Eric Radford doesn’t mince words about how competitive things are in this country when it comes to couples figure skating.

He and partner Meagan Duhamel are the defending national champions in pairs and currently ranked fifth in the world, but that has not in any way left them feeling as though they can rest on their local laurels and look ahead only to the 2013 global championship in London, Ont., or indeed the Olympics at Sochi in 2014.

There are too many hungry competitors below them.

“For some other teams, their national championship is like a baby competition and that’s even if they wind up competing at them,” said Radford, in a recent phone presser. “There are a lot of teams in the world who don’t even have to go [to nationals].”

Not here.

“For us, [Nationals] is one of our main competitions of the season, and that only pushes us to be better.”

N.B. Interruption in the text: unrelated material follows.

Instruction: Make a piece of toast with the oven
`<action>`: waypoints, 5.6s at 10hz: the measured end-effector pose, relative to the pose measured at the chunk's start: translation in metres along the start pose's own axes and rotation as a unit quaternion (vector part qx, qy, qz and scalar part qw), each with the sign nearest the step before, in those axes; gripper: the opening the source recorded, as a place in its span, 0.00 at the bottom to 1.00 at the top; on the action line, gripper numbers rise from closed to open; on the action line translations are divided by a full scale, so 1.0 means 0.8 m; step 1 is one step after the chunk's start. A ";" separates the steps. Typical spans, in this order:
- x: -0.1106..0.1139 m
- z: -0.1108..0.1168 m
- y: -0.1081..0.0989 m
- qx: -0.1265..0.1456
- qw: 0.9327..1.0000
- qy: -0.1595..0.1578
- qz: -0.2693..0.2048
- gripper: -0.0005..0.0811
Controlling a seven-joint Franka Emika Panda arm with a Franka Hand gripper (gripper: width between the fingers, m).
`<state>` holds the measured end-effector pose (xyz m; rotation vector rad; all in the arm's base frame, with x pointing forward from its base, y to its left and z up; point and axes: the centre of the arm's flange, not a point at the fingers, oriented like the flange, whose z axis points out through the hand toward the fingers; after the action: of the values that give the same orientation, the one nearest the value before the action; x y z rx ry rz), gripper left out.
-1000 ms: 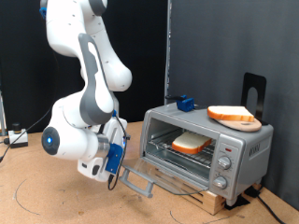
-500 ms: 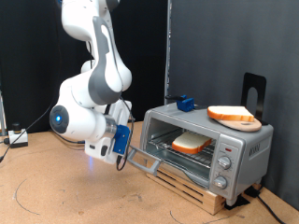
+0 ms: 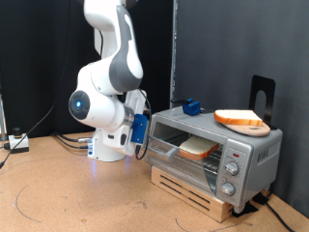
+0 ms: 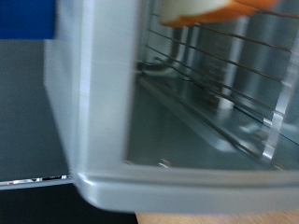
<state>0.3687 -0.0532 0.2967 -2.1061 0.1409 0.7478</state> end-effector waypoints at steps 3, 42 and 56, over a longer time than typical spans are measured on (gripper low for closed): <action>-0.014 0.026 -0.040 0.007 1.000 -0.020 -0.016 1.00; 0.148 -0.138 -0.041 0.105 0.988 0.080 0.079 1.00; 0.307 -0.104 -0.071 0.142 0.981 0.034 0.131 1.00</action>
<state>0.6269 -0.0421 0.2359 -1.8599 0.5400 0.7606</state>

Take the top four finishers in Canada last season — Duhamel and Radford; Jessica Dube and Sebastien Wolfe; Paige Lawrence and Rudi Swiegers; Kirsten Moore-Towers and Dylan Moscovitch — and plug in their personal bests to the world rankings and you find that if everyone is on their game Canada would have all four in the top 12.

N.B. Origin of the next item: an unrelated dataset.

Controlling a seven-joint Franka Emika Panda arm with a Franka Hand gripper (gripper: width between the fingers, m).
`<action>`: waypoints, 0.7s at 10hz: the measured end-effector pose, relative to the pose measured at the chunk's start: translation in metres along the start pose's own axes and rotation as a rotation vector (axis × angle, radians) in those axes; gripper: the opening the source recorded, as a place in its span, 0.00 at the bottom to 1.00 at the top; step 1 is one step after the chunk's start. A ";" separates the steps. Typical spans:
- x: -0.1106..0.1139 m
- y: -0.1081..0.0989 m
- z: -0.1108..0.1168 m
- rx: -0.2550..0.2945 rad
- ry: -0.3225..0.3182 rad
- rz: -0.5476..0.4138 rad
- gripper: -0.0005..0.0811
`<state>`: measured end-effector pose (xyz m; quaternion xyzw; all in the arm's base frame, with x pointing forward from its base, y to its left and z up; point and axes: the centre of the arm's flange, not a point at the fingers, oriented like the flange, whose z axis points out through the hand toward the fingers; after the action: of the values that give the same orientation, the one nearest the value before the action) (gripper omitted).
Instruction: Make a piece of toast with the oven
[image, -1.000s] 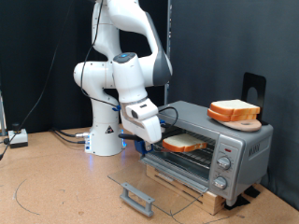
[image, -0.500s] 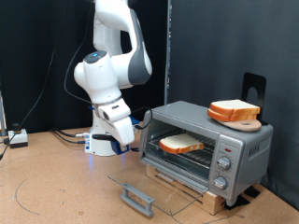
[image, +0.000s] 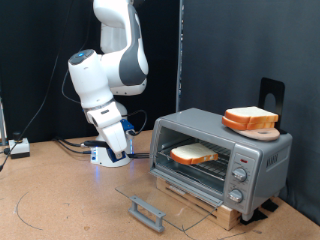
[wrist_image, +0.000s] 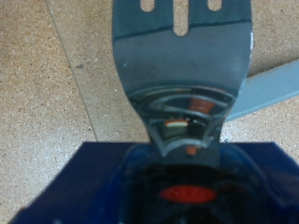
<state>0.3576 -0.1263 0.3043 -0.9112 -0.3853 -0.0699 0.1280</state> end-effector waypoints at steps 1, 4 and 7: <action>0.002 -0.001 -0.001 0.005 0.032 0.008 0.49; 0.019 -0.011 -0.029 0.077 0.198 -0.037 0.49; 0.034 -0.026 -0.066 0.087 0.247 -0.094 0.49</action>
<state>0.3603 -0.1042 0.3797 -0.8702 -0.4116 -0.1708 0.2104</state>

Other countries do not send all of their best to the global event, of course (usually two per), but it does show the depth of Canadian talent.

“We can’t relax and say, ‘Oh, we’re going to worlds,’ or, ‘we’re going to Four Continents’ — we have to earn our spot there, so it pushes us that much more, and we take it very seriously.”

Take Moore-Towers and Moscovitch, for example.

After winning the nationals in 2011, the pair had a weekend from hell back in January and slipped all the way to fourth. They’re back confident and ready to go for a season debut at the Cup of China on the first weekend of November.

They won a Senior B warm-up event this fall and seem on their game as well.

Jessica Dube and Sebastien Wolfe, second at nationals and 12th at worlds, plus Paige Lawrence and Rudi Swiegers (who make their season debut at Moscow in two weeks) are also in the conversation.

Things are more tightly bunched in dance, where the sublime Tessa Virtue and Scott Moir battle with Meryl Davis and Charlie White for dominance, and a gaggle of teams vie for the final step on the podium.

Nathalie Pechalat and Fabian Bourzat, of France, took it in 173.18, but Canadian Kaitlyn Weaver and Andrew Poje were seven back in fourth.

They aren’t giving anything away, either, revamping their long routine to add even more emotion than was offered by the soul-wrenching performance they had last season.

“You can’t stick with what you’ve been doing, you need to push the boundary,” said Poje, a few weeks back. “When you get up to the top, it becomes harder and harder to go up to the next slot.”

So, you toss in more difficult stuff, and learn to do it.

The new program got off to a tough start at Skate America, where the Canadians slipped to third behind Ekaterina Bobrova and Dmitri Soloviev, a team that was three spots behind them at the worlds.

They were not amused.

“It wasn’t the greatest performance for us,” Poje said, to The Associated Press. “We didn’t achieve some of our levels and having all that add up to losing a position, it’s something we are not accustomed to, and we don’t like the feeling.”

Cup of China can give them a chance to work out the kinks.

There are three other teams behind the top two Canadian duos whose personal bests in dance would all put them in the top 12 on the world level — Piper Gilles and Paul Poirier, Kharis Ralph and Asher Hill, and Alex Paul and Mitch Islam.

If anyone falters, there’s going to be somebody willing to sail right past.